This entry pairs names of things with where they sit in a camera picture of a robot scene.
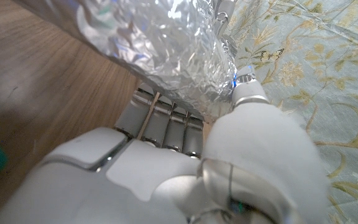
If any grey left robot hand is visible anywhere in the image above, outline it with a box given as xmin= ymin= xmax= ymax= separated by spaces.
xmin=213 ymin=0 xmax=238 ymax=40

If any floral printed backdrop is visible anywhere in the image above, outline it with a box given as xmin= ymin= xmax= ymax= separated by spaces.
xmin=225 ymin=0 xmax=358 ymax=224

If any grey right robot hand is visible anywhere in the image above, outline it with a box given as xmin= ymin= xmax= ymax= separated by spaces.
xmin=0 ymin=64 xmax=331 ymax=224

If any aluminum foil roll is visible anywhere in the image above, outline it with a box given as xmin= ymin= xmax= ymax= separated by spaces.
xmin=12 ymin=0 xmax=239 ymax=121

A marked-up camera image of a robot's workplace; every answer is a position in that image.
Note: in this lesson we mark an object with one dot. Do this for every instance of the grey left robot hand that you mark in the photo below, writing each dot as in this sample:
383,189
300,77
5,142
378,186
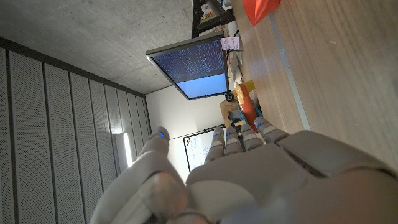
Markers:
248,180

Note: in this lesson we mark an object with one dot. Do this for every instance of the orange ribbon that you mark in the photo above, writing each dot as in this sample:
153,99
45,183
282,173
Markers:
258,9

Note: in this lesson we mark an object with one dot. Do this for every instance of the whiteboard with writing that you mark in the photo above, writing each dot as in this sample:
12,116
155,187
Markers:
196,149

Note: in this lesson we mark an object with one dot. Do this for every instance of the orange blue toy plane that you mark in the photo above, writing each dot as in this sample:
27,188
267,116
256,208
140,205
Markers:
247,105

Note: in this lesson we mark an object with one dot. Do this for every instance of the brown cardboard piece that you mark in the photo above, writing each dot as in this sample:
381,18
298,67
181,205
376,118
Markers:
227,107

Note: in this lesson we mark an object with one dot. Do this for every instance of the white crumpled soft item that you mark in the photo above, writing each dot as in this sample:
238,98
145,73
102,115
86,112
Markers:
234,73

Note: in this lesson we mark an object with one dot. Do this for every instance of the ceiling light strip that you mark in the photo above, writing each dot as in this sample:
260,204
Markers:
127,149

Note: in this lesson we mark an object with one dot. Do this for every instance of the large flat monitor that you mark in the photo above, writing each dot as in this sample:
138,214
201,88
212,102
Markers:
192,65

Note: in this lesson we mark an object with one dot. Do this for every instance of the white paper label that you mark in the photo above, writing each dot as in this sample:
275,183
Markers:
230,43

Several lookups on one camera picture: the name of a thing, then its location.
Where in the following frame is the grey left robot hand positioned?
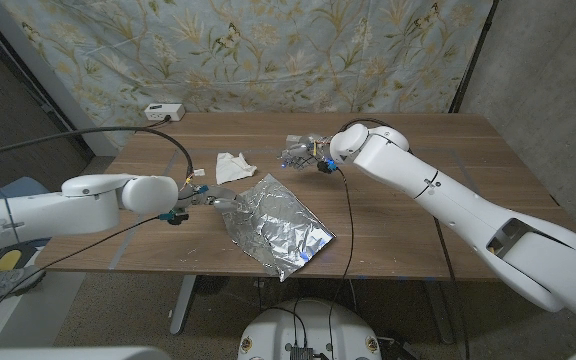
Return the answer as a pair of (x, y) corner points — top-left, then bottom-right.
(187, 184), (252, 214)

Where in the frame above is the crinkled aluminum foil sheet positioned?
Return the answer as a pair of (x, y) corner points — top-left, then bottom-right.
(220, 173), (337, 282)

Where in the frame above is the crumpled white napkin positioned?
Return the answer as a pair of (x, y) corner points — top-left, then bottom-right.
(215, 151), (259, 186)

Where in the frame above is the black round object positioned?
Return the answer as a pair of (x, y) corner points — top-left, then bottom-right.
(195, 274), (229, 296)

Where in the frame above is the white power strip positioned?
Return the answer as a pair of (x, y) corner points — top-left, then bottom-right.
(143, 103), (187, 123)

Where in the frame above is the grey metal table leg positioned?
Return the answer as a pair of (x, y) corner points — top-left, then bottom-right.
(422, 279), (457, 345)
(169, 274), (197, 335)

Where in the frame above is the floral printed backdrop cloth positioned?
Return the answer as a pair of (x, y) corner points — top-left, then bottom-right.
(0, 0), (497, 149)

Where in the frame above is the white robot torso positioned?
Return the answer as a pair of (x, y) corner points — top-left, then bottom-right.
(237, 298), (383, 360)

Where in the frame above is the black yellow padded item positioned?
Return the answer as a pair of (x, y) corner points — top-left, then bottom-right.
(0, 244), (37, 281)

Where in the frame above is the black backdrop stand pole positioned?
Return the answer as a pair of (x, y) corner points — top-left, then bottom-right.
(449, 0), (499, 114)

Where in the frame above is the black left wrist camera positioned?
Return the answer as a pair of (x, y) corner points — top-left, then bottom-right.
(160, 209), (189, 226)

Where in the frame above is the black power strip cord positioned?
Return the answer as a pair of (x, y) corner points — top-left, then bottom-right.
(134, 115), (173, 134)

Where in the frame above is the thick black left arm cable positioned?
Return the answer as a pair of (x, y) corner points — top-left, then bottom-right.
(0, 125), (195, 176)

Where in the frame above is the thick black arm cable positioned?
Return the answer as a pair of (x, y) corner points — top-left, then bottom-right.
(0, 125), (195, 176)
(338, 117), (472, 360)

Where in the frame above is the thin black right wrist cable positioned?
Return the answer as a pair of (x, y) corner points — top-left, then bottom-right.
(326, 167), (355, 360)

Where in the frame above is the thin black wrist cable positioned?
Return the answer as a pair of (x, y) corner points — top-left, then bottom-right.
(0, 215), (163, 340)
(326, 167), (355, 360)

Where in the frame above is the thin black left wrist cable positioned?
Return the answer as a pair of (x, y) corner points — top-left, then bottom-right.
(0, 215), (163, 340)

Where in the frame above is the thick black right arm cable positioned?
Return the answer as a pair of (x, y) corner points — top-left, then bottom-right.
(338, 117), (472, 360)

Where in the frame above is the grey door frame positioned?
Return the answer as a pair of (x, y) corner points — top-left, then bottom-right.
(0, 0), (121, 157)

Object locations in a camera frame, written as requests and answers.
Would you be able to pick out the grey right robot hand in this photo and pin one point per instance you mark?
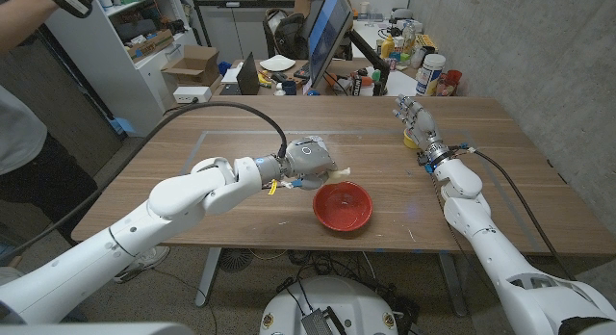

========================

## The task
For each line of the data that has the word "crumpled", report that line.

## Exercise answer
Note: in this lesson we mark an object with one dot. Do this for every instance of the white crumpled soft item that you mark in the photo above, writing each dot as in this sample:
Where in the frame above is the crumpled white napkin positioned?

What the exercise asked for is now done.